◆ **Work to complete**
Your response should be a copy of each line in the listing below that includes the word "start".

::::

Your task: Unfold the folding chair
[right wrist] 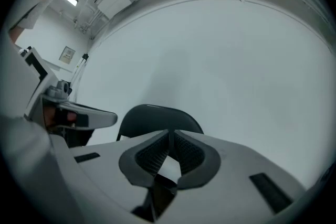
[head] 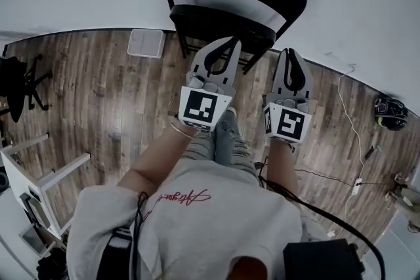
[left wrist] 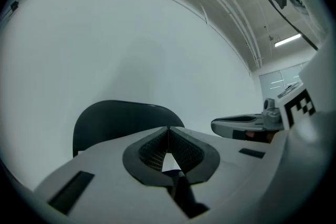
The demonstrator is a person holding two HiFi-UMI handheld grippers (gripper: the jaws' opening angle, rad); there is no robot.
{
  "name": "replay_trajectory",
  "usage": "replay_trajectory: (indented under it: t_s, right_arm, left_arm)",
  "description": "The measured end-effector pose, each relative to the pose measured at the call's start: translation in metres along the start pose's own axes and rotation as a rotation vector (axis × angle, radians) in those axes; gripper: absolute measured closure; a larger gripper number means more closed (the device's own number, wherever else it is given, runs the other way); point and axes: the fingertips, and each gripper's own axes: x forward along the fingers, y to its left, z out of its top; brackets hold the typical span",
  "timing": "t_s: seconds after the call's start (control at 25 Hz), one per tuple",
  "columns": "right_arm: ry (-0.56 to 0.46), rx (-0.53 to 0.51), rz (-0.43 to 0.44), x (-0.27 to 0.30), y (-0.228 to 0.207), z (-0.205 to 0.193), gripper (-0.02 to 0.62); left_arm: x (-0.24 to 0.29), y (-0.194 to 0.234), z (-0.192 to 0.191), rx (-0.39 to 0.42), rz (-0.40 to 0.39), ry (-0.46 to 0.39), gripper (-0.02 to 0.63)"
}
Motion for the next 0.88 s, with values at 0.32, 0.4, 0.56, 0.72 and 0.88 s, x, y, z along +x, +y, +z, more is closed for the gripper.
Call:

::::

◆ **Task response**
  "description": "The measured end-effector pose, each relative to the pose measured at the call's start: translation in metres along the start pose's own axes and rotation as a rotation vector (axis × angle, radians) in those axes; gripper: absolute measured closure; a larger gripper number means more closed (the device's own number, wherever else it is given, runs the other way); point and axes: the fingertips, and each gripper's own axes: x forward along the fingers, y to its left, z out of its top; brackets hold the typical span",
  "timing": "t_s: seconds after the call's start (control at 25 Hz), one per tuple",

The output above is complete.